> _Your objective_:
Your answer should consist of the lines in the following data that contain "this".

[Dataset entries]

********************

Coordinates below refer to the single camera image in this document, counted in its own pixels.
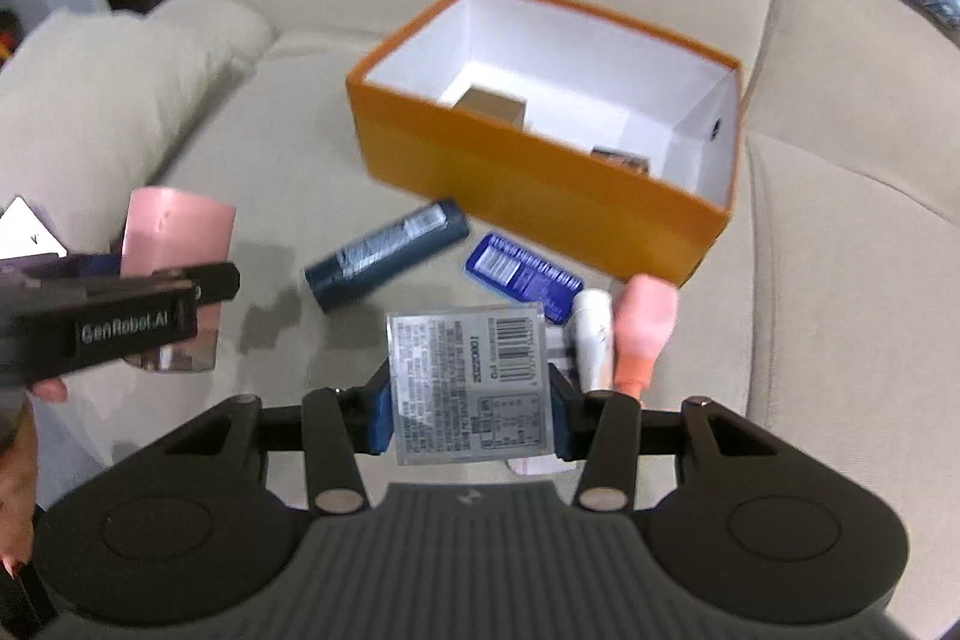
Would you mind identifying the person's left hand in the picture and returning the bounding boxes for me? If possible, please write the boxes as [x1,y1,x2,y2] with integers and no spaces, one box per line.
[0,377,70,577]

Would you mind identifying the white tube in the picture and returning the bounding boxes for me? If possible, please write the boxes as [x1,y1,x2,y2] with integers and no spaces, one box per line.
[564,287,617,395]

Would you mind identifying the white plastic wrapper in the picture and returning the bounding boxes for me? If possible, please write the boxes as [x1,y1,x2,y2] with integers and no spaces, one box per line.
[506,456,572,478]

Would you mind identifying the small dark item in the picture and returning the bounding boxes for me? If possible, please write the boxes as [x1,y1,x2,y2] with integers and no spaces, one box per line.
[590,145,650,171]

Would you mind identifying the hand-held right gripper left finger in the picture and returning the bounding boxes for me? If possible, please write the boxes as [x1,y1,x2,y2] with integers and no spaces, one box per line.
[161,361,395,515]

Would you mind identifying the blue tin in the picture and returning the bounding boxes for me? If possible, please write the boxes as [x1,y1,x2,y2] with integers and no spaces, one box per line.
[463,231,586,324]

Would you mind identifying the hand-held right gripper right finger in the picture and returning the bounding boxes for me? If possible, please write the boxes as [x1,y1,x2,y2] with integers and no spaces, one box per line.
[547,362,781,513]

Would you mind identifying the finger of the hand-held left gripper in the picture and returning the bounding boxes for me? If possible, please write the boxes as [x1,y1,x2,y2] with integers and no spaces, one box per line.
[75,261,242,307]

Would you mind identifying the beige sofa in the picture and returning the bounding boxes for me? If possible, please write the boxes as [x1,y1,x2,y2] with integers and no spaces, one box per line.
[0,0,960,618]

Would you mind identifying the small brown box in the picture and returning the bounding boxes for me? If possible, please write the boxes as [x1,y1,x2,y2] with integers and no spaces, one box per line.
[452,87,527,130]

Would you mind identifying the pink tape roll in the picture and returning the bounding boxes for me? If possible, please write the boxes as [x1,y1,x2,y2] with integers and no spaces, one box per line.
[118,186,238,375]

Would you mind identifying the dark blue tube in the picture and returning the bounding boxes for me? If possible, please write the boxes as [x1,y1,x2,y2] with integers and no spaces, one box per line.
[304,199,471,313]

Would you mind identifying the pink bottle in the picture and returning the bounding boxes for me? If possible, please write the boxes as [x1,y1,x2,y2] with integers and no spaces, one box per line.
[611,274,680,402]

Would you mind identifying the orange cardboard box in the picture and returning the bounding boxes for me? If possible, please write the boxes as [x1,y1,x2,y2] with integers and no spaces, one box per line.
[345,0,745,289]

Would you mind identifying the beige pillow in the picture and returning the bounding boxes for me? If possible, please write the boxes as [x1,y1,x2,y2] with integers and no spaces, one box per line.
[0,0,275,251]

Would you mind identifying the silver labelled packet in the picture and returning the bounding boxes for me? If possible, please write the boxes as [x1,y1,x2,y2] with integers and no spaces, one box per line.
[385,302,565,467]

********************

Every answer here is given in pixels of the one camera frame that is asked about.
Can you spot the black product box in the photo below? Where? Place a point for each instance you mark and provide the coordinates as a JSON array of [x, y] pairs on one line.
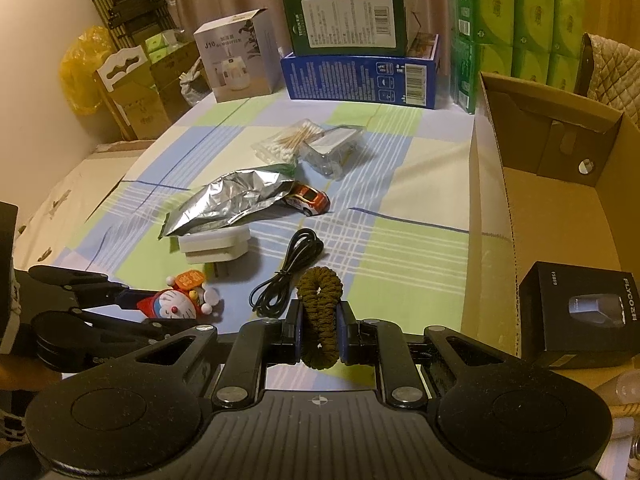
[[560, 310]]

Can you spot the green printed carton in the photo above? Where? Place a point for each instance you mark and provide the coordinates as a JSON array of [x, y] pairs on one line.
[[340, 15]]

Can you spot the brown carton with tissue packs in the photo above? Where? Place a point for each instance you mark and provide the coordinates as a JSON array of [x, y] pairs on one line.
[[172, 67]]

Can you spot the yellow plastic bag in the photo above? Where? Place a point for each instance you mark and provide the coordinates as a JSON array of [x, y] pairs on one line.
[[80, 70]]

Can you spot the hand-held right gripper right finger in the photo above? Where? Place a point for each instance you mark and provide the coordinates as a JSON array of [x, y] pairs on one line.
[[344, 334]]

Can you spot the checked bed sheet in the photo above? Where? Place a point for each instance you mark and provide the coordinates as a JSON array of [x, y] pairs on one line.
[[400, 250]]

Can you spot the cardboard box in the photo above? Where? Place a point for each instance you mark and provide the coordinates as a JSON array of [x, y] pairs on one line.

********************

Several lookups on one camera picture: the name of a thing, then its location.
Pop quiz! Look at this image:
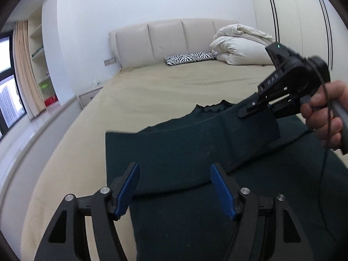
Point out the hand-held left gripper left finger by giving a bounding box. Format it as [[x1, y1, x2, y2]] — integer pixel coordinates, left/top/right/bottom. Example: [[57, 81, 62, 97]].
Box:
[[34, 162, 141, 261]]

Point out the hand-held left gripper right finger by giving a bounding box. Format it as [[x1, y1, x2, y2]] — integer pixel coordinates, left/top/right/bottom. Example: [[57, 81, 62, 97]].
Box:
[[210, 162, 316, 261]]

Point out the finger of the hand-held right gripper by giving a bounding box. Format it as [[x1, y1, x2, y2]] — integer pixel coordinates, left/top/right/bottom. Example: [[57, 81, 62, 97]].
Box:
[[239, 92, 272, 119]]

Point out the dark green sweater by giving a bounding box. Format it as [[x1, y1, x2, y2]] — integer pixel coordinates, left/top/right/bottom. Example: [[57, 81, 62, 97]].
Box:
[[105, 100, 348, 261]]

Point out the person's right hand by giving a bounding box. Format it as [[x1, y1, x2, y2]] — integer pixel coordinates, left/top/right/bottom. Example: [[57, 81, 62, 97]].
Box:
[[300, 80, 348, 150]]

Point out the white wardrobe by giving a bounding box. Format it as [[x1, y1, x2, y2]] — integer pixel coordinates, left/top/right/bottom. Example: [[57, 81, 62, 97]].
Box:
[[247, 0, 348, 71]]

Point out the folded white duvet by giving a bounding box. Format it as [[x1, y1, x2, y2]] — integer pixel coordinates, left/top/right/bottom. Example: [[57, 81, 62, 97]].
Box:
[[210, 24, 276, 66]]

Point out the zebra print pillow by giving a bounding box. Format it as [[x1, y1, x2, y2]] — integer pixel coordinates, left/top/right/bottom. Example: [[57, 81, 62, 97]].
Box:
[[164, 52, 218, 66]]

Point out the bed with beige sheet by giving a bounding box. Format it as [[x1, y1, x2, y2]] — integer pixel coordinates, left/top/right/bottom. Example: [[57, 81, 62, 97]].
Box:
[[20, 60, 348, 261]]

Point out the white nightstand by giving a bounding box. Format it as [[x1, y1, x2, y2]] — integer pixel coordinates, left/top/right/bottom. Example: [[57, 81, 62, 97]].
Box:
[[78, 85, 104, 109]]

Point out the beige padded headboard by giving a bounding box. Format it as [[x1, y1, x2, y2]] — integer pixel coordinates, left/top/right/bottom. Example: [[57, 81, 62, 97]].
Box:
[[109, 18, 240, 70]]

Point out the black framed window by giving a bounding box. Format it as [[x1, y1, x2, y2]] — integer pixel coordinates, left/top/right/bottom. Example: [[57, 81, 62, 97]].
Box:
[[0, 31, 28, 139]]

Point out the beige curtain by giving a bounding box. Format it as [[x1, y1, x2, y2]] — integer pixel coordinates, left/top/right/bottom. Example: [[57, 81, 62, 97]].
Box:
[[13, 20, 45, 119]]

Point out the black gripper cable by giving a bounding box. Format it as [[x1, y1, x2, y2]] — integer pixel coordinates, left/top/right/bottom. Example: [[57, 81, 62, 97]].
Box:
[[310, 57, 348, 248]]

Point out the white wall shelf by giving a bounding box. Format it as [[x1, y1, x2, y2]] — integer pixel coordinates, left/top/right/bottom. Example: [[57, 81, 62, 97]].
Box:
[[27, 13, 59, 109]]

********************

> _Answer_:
Coordinates below refer to the single camera image in this document, counted in its own pixels.
Pop quiz! Look at this image:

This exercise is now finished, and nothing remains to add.